ASSIGNMENT
From the data that follows, report the number of lines including "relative", and only that number.

BEGIN STUDY MATERIAL

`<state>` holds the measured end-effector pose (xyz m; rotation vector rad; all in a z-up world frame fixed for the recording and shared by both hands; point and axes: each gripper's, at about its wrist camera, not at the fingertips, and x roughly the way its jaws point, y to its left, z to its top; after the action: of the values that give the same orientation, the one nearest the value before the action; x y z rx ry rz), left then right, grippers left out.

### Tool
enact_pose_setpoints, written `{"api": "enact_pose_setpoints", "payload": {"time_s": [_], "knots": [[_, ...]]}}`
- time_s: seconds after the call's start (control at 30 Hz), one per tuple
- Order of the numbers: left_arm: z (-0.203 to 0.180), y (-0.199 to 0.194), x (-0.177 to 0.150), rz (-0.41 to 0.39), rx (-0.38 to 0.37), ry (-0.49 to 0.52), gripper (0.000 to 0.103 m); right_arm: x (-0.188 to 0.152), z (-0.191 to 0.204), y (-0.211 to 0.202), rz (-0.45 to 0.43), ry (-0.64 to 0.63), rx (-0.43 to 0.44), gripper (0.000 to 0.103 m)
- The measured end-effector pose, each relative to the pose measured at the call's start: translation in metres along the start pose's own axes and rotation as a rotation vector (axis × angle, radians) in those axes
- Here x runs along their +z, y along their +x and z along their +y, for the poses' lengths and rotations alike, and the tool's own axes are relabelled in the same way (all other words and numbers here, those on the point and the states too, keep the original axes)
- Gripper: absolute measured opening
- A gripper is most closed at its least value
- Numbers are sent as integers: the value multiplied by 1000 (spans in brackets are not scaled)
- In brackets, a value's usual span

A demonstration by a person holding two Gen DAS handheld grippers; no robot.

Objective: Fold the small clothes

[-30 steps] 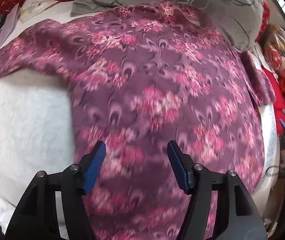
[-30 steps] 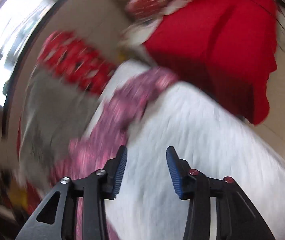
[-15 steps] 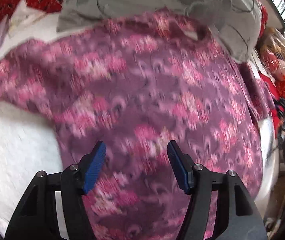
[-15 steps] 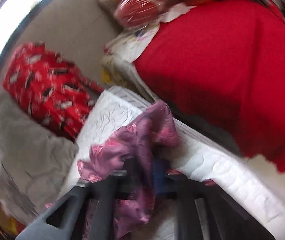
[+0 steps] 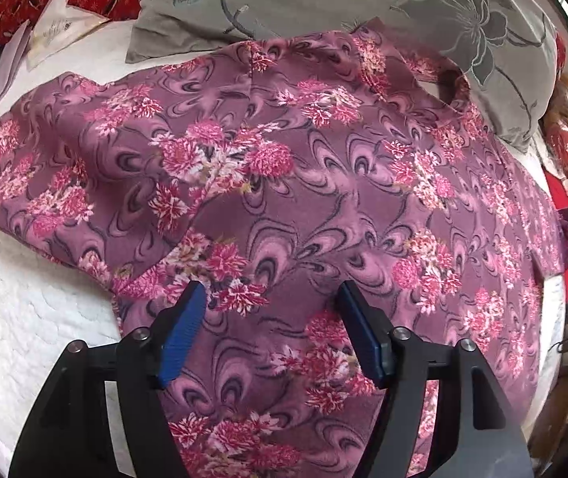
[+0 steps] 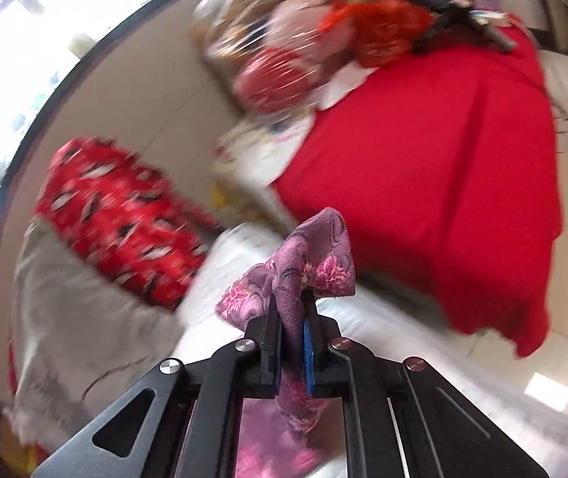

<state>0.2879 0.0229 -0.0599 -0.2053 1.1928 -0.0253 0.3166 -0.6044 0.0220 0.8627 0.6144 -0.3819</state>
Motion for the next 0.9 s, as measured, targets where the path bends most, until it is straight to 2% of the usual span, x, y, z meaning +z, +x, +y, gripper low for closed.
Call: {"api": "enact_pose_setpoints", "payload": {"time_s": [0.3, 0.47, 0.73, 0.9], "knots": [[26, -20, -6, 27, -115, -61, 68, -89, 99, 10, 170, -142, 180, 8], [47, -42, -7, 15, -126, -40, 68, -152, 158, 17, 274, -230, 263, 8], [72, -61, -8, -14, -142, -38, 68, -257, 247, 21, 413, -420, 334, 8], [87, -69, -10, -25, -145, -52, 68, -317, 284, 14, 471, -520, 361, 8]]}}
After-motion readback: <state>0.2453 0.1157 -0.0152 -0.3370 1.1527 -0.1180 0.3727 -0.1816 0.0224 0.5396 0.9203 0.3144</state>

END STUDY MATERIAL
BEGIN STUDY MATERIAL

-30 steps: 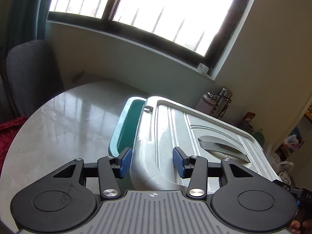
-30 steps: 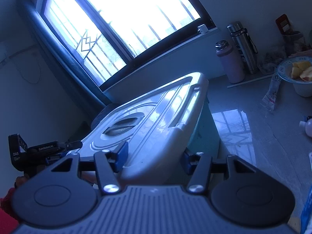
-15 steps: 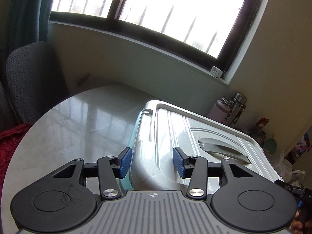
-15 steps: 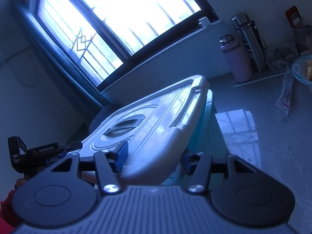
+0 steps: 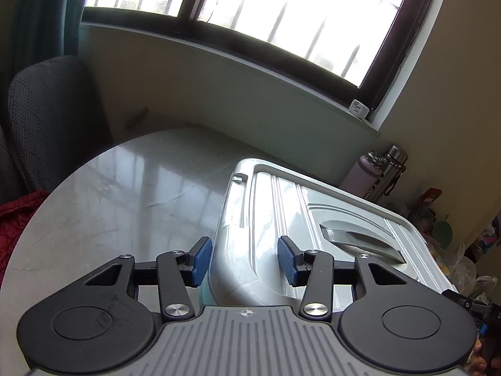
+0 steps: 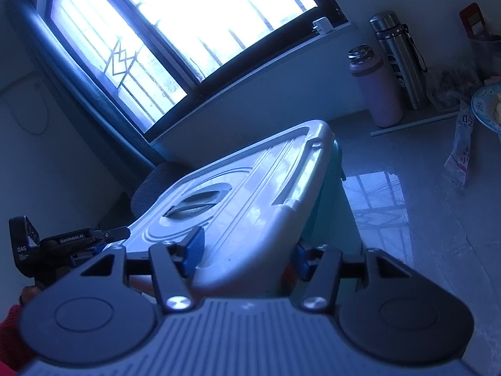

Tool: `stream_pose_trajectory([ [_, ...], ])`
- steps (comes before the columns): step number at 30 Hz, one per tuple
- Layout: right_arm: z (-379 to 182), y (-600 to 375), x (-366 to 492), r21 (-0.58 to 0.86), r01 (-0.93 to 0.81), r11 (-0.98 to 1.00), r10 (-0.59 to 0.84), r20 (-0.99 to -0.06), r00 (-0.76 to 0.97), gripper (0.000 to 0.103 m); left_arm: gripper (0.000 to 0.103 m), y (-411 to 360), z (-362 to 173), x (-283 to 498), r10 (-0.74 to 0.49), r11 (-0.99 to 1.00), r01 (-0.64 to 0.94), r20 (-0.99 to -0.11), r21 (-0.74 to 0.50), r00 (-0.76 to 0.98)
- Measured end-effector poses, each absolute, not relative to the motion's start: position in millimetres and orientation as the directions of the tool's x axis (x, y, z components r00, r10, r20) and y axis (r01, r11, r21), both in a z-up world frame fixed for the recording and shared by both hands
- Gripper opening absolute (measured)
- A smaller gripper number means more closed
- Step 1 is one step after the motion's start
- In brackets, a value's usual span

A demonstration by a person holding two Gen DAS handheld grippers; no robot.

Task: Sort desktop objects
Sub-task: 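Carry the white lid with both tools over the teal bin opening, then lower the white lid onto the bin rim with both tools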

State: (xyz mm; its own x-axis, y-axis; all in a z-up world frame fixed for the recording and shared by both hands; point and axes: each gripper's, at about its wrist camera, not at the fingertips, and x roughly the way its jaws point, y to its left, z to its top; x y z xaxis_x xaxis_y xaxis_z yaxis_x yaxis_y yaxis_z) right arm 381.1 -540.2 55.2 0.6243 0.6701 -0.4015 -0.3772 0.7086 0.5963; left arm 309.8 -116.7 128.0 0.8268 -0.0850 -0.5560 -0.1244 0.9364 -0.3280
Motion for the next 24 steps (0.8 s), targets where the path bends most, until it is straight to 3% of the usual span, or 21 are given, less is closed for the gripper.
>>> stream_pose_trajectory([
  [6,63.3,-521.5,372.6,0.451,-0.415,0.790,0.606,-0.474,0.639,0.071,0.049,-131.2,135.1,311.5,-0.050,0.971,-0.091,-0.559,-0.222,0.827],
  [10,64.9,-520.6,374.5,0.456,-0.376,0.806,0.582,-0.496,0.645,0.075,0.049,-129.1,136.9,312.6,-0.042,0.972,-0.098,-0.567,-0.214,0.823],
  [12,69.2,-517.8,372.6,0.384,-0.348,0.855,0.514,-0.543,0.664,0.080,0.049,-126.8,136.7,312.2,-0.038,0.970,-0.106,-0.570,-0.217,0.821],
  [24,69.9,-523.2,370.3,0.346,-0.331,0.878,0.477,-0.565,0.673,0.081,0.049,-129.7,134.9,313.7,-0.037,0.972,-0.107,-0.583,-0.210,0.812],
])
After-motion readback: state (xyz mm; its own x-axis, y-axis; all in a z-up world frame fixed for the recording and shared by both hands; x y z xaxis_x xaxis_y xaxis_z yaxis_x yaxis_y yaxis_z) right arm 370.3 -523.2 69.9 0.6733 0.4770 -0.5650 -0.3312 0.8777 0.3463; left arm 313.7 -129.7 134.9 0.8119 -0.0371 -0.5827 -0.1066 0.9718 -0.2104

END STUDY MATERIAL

OUTPUT OF THE EXERCISE
2